The most frequent sounds are grouped by their similarities, and by their proximity to each other. At first, the grouping is fuzzy, but the more often a sequence of sounds occurs, like for example a word, the more that neural path is reinforced, and eventually the brain will auto-learn words. Won't know yet what the meaning of those words, but will know the sounds.
But hey, a neuron doesn't know that datastream is coming from a sound, an image, or maybe just from another inner thought. So it continues to fire and thus to reinforce certain neuro-paths and thus making new categories, this time between the words and the images, and so on.
Eventually, we get an inner representation of the most frequent "categories" out there. Those categories are the foundation. We feel we "understand" something when we manage to decompose that something into categories we already formed.
Why the long rambling about understanding, and about how a mind learn to make sense of a stream of sensory inputs and turns it into meaning? Because the "categories" by which a mind understands, the basic bricks are different from one person to another.
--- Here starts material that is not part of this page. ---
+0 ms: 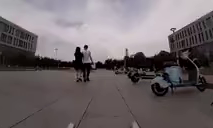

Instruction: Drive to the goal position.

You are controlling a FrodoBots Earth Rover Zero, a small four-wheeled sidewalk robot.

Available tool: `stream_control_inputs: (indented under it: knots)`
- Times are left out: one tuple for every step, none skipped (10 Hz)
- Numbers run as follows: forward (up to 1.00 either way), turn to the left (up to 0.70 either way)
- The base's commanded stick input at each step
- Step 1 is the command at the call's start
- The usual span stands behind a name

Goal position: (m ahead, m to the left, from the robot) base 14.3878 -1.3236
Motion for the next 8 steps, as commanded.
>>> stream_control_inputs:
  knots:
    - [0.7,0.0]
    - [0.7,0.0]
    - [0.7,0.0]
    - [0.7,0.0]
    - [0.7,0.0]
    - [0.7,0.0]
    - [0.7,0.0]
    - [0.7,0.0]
A physicist will try to decompose by using categories like the laws or physics, a programmer will tend to see the world through the perspective of a different set of "categories" like algorithms or data, a mathematician will see the world as math, and so on.
"When all you have is a hammer, everything looks like a nail". All a mind has is its inner categories.
These basic "groups", in terms of which a brain makes an inner representation of the outside world, are keep morphing over our entire life. New categories may form (simply by repeated exposure), they can merge and consolidate, or they can refine by splitting into smaller groups, and so on.
That is why the inner representation of a same "something" will always be more or less different from one person to another. Each brain has its own neuro-pathways for a same datastream, its own "categories".
Another interesting aspect of a mind is about awareness, but this is already too long.
Why the wall of text, you may think. Sorry man, you asked for it.

And, to be honest, because I like rambling about things like these.
Helps me sorting out my own thoughts, so thanks for the question.